#### Exercise prompt:
A faithful copy is required of the lines from the top of the entries through the line that contains "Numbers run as", both included, with no pictures.

Extracted data entries:
────────
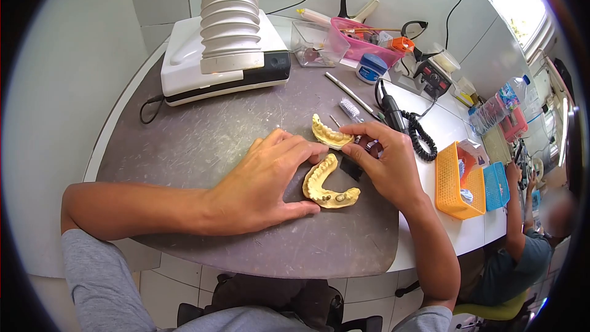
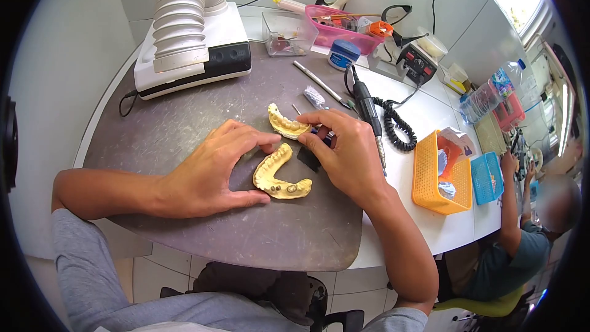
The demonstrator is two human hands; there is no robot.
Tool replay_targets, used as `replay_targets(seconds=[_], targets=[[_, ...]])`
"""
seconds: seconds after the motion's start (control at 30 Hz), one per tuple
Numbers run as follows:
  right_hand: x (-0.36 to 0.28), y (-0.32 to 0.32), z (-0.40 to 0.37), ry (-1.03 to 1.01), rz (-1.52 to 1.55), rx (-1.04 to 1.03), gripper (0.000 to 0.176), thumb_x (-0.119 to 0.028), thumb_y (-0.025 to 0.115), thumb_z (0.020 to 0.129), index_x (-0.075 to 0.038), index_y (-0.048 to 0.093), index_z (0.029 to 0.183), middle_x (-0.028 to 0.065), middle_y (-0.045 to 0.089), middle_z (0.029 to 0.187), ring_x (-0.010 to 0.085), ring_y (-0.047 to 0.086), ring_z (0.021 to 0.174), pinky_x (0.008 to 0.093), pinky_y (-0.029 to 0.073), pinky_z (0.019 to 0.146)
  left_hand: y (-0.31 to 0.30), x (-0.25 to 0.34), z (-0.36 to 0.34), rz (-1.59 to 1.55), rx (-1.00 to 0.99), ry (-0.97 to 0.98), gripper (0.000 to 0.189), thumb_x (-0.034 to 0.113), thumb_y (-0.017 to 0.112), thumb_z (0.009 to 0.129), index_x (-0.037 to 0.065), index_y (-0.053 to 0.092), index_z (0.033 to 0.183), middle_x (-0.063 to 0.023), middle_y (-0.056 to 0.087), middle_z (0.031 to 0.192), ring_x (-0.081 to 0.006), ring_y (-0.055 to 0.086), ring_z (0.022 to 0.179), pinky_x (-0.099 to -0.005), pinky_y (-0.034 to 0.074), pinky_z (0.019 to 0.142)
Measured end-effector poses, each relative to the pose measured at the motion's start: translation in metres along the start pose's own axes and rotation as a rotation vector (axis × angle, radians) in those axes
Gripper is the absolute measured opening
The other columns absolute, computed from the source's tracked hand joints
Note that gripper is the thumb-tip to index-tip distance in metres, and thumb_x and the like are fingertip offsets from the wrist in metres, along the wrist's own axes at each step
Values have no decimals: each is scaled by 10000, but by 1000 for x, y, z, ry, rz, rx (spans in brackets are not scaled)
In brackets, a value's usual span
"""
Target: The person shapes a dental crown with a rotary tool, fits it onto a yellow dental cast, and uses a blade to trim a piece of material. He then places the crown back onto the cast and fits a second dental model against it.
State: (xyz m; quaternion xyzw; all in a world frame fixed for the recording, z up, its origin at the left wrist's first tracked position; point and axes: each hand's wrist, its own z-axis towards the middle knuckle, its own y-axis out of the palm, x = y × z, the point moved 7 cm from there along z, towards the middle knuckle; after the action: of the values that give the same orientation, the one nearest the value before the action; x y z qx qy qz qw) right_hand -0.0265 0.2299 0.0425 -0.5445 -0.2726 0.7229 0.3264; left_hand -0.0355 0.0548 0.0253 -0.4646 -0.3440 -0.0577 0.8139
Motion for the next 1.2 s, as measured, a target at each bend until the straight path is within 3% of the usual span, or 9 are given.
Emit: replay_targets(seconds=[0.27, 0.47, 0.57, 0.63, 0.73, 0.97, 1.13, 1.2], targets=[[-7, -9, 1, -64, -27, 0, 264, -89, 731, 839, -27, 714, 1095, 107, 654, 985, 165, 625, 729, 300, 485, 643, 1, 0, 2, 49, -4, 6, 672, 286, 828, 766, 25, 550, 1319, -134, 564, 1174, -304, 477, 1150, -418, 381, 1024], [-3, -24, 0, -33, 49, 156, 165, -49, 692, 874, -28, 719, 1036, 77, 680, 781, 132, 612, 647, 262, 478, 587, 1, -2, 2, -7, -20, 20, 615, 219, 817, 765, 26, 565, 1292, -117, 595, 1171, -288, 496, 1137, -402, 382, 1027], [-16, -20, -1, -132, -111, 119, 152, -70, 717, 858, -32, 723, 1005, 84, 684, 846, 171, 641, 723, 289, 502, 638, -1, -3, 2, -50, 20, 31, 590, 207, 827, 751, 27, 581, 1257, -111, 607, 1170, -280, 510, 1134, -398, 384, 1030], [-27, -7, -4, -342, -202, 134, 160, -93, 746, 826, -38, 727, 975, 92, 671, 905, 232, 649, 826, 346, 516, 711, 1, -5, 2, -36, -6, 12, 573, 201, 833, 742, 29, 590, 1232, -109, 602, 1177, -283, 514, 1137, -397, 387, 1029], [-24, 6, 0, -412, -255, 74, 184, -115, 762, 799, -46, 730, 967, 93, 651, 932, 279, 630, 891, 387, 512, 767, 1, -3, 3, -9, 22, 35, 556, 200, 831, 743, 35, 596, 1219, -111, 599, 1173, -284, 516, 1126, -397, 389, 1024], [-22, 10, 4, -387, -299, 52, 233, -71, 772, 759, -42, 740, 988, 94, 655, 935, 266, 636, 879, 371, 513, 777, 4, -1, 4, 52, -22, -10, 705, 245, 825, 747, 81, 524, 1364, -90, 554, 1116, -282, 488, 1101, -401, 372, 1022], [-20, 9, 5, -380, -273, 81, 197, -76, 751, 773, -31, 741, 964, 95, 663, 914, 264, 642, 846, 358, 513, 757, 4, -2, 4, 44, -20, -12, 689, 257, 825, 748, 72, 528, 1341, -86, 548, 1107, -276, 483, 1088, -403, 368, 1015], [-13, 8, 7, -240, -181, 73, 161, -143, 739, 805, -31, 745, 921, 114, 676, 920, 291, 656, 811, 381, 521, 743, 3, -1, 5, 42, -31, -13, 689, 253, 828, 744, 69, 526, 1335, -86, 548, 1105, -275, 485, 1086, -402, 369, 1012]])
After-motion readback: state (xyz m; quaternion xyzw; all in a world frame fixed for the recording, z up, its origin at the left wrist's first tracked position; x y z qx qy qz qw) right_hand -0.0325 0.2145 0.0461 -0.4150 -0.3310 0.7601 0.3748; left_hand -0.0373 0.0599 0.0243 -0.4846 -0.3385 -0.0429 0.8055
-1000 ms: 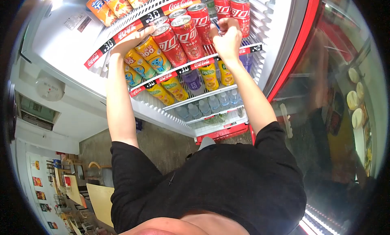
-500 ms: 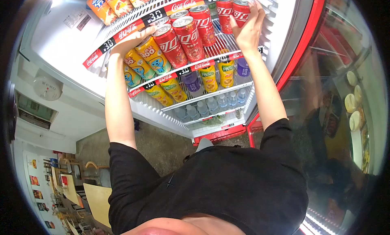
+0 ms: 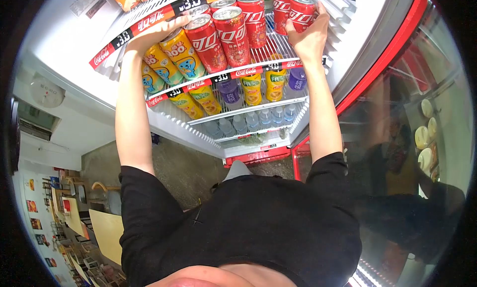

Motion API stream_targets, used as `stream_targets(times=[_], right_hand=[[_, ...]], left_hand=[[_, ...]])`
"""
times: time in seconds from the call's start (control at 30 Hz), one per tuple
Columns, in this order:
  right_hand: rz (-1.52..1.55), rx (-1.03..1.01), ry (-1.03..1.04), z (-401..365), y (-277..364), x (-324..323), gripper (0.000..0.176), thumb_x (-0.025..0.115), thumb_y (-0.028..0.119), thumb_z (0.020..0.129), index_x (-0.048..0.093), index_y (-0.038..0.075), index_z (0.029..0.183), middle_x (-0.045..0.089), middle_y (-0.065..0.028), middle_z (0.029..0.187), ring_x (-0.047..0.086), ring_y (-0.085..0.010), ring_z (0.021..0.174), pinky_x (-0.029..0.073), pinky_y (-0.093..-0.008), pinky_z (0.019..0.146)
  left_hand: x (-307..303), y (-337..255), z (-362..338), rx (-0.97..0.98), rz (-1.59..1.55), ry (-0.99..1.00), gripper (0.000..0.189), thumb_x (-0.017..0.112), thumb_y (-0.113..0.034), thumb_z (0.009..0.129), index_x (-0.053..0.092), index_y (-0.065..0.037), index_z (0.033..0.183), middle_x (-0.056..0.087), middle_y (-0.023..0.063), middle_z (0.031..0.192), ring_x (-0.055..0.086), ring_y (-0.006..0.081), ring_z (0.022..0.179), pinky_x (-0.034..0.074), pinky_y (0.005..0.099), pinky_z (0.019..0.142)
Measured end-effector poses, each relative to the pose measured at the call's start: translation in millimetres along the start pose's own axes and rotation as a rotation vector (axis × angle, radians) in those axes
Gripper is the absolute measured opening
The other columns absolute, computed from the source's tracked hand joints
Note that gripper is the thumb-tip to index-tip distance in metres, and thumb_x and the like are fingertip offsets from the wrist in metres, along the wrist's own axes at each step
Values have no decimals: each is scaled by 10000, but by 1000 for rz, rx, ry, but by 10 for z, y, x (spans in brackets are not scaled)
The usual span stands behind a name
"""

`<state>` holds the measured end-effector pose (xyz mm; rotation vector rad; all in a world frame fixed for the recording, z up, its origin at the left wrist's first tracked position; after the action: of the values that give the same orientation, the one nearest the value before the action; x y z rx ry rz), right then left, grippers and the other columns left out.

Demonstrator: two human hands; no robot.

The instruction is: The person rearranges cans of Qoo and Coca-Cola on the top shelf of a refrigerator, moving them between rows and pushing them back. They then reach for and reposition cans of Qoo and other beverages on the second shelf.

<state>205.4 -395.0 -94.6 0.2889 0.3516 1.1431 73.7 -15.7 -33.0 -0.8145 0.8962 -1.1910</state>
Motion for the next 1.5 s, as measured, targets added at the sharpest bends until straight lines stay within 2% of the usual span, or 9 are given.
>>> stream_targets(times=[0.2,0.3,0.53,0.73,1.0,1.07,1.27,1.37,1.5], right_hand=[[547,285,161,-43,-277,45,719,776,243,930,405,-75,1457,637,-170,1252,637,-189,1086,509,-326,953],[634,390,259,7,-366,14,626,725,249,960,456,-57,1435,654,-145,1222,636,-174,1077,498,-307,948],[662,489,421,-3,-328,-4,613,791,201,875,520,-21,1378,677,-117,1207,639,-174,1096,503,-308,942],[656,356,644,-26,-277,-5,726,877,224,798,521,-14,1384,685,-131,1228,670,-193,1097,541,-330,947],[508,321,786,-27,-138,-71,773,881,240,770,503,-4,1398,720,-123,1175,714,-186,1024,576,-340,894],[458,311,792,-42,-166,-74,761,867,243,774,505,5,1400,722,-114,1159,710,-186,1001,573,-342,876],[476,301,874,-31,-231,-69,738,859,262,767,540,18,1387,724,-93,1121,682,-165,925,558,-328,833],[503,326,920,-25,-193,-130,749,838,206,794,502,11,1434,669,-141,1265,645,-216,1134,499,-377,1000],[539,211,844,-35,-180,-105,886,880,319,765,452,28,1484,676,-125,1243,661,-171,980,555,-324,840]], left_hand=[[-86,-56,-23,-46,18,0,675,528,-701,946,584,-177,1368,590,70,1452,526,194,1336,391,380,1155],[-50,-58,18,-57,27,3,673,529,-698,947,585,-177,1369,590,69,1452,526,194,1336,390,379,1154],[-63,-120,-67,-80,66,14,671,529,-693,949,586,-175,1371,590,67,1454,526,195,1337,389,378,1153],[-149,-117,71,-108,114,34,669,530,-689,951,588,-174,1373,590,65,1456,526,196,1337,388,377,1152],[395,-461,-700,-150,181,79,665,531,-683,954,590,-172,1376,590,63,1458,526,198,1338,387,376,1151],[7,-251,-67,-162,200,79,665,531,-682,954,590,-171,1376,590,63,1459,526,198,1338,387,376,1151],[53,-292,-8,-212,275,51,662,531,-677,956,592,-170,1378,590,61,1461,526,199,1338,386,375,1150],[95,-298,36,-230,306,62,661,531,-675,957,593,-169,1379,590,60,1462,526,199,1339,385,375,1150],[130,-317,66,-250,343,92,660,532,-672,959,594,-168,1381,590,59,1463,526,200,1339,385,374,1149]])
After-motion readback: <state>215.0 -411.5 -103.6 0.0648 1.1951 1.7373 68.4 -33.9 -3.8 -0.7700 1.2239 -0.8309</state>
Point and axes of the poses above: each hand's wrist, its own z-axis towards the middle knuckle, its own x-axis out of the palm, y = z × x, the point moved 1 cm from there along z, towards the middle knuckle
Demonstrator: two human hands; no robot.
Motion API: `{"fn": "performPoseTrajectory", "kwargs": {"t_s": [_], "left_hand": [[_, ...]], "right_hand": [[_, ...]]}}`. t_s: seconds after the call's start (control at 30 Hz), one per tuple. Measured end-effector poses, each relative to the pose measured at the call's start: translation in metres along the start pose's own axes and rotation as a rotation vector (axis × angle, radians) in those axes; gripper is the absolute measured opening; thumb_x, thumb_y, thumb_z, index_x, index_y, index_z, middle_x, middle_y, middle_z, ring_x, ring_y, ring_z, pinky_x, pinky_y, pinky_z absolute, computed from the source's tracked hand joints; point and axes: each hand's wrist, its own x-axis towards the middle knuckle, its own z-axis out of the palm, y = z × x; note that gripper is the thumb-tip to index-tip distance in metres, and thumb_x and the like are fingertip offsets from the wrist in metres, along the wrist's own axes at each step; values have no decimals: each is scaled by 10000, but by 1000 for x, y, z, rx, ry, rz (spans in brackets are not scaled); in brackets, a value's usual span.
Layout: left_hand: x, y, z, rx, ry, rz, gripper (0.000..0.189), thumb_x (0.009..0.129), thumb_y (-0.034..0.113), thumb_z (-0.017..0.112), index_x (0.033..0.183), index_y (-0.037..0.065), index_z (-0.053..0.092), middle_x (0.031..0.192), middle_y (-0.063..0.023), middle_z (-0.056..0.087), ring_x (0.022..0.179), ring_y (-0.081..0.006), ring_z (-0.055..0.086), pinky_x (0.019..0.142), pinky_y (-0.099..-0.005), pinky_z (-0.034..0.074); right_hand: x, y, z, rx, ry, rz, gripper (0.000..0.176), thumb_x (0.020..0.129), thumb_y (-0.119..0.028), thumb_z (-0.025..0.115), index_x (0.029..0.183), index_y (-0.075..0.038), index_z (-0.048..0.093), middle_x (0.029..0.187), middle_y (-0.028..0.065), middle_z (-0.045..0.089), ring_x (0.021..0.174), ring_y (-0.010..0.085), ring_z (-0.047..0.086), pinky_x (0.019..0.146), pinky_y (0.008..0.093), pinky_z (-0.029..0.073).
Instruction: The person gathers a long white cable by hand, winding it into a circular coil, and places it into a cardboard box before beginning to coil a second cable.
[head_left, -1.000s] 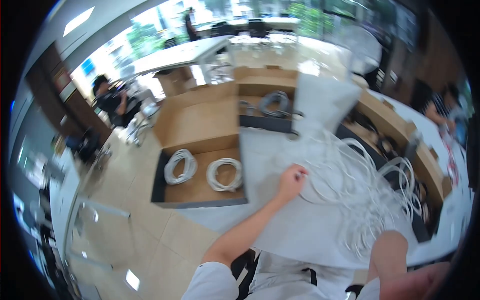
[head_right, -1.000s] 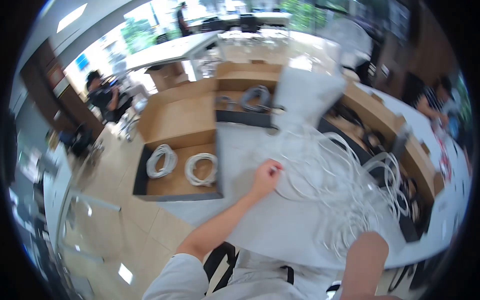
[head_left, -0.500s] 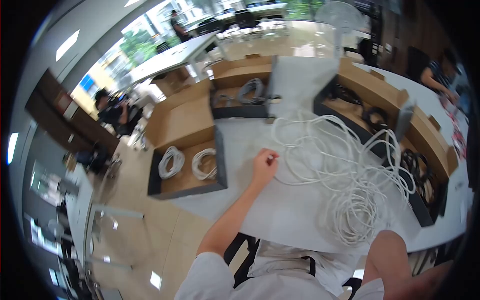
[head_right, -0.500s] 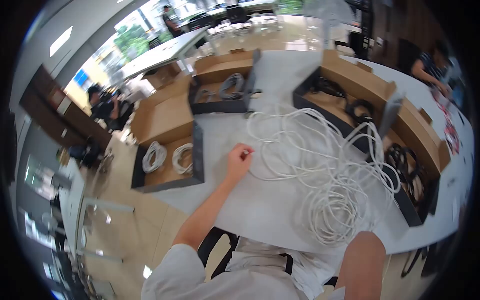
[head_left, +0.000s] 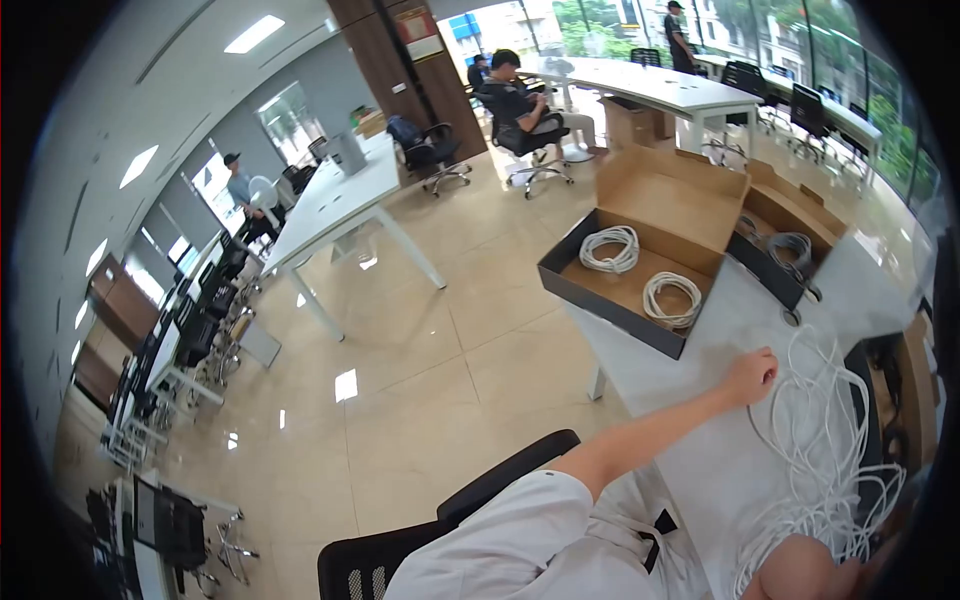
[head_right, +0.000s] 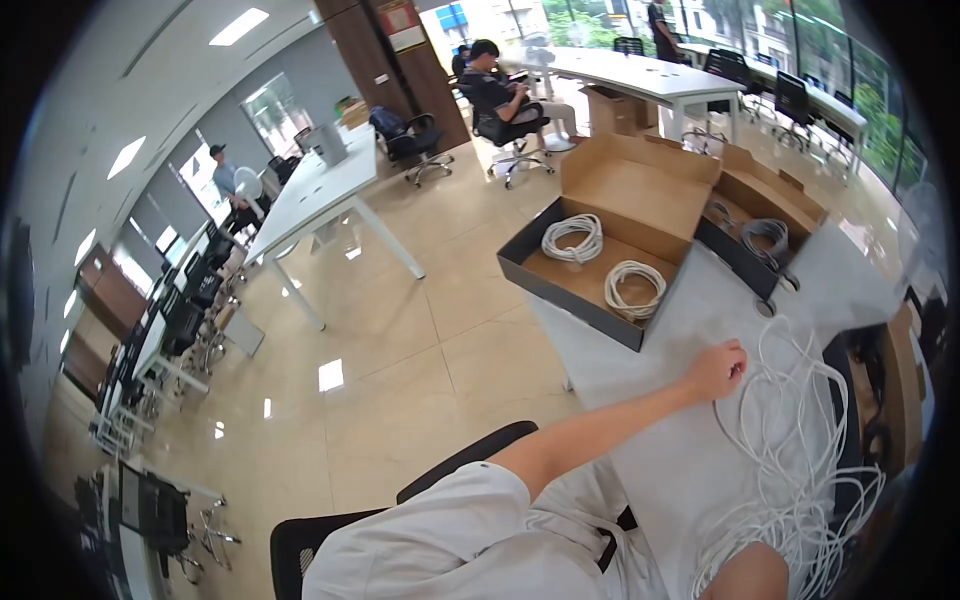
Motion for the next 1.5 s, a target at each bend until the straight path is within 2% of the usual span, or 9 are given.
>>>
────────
#### Solution for this exercise:
The demonstrator is two human hands; there is no robot.
Tool replay_targets, used as `replay_targets(seconds=[_], targets=[[_, ...]])`
"""
seconds: seconds after the motion's start (control at 30 Hz), one per tuple
Numbers run as follows:

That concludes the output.